The second most important thing you need to know about strategy...

is that it's about defining choices and trade offs you're making in pursuit of a specific objective. The negatives are as important as the positives - what objectives aren't you pursuing, what are you not going to do to get there. If you can't use your strategy to figure out what you're not going to do, then it's already a failure.

The third most important thing...

is related to strategic context for products2. Your strategic context document is about building collective intelligence within your team, and creating a shared way of thinking about problems you're solving. It establishes common mental models and frameworks for making sense of the space in which you operate. Those two things combine to create one of the best mechanisms for empowering everyone on your team to solve the most important problems that you need to solve to nail your strategy.

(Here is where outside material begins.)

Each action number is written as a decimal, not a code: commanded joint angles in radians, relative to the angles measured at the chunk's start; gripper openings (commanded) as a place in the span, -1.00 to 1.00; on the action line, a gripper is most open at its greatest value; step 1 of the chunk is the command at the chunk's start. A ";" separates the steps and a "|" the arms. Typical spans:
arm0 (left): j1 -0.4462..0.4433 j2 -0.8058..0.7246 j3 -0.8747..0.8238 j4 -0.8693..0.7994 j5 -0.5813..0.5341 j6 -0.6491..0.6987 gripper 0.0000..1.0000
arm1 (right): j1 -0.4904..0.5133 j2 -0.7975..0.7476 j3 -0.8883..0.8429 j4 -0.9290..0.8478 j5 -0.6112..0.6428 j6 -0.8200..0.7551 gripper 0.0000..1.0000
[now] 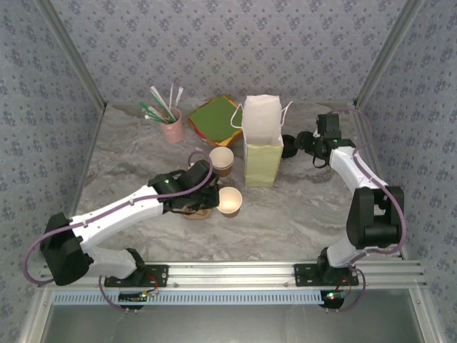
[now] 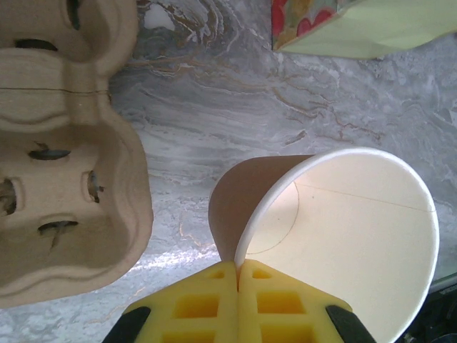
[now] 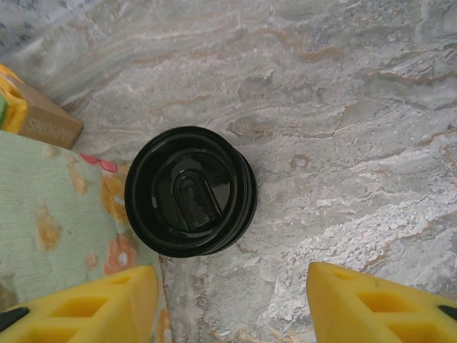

Wait, what's that? You don't have a strategic context document? It's OK - you're not alone. Most of the companies I consult with don't have one, and it's one of the first things I work with them on. It's not that they don't have a strategy or that they don't understand their strategic context; it's that it usually lives in a bunch of people's heads and hasn't been made explicit.

So I have a template I share with them, and before I link to it here I need to first say that I absolutely and shamelessly am taking this from the work of Marty Cagan and the Silicon Valley Product Group. I'm not going to explain everything that goes into the strategic context because I can't possibly top the way that Marty articulates it here.

But Marty doesn't have a template3, and I do...and you can make a copy of it here.

Ways to use the strategic context:

As a product manager...

  • if your company has a well-defined strategic context - which is not just an organizational strategy, but product specific strategy - use it as a tool to think through specific challenges, through prioritizing initiatives for your roadmap, for defining important measures of success for your team overall and for your specific initiatives.
  • if your company doesn't have a strategic context, see how much of it you can flesh out on your own. Take note of where it's unclear. Once you have the best version of it possible, see if you can work with your head of product or whoever should actually own it to flesh it out as a means of helping you to think through your work and prioritize effectively.

As a product leader...

The strategic context is an incredible tool for stress testing the quality of your thinking. Because you're writing it out as a document and not just doing bullet points on a slide or something, you can often feel when you're being vague or imprecise. You can tell when you're kind of guessing about something rather than asserting it out of clarity. You should probably be able to put together a complete draft of this to calibrate with the rest of your senior team - even if it's with areas where there are questions. Often, if you're running into some major questions or uncertainties it either indicates a gap in the larger strategy, or it shows an area where you or your broader team have been indecisive.

But then you go out and clarify those things, or you define what you need to do to test out uncertain risks and assumptions...and you stick it in that document that you're doing that.

This is a living artifact, but it's not one that should be going through frequent, significant change. If you don't think you can live with what you're putting in here for 6-12 months, then either:

  • you shouldn't put it in and are probably getting too in the tactical weeds, or

  • you're in an early stage product, one that hasn't quite found the early signs of product market fit yet. If that's you, then you actually don't need this whole template4. This is a whole different post altogether5.

Make no mistake - this is work, and if you're doing it for the first time it's going to be clumsy and a bit awkward. You're first time will probably go through a few revisions, especially as you get feedback from others. And it will improve the quality of your strategic thinking...but there aren't really any shortcuts, so start getting in your practice now.

  1. Though if you work in product, other product people will also pity you because why just work on product strategy? Product development is where the real fun is.

  2. Which might actually be the sneaky #1 most important thing.

  3. He probably does.

  4. And you are probably still in that stage where your team is small enough that you're working out of a lot of shared context already.

  5. And maybe I'll get to that one day if I hear from enough people that it would be useful.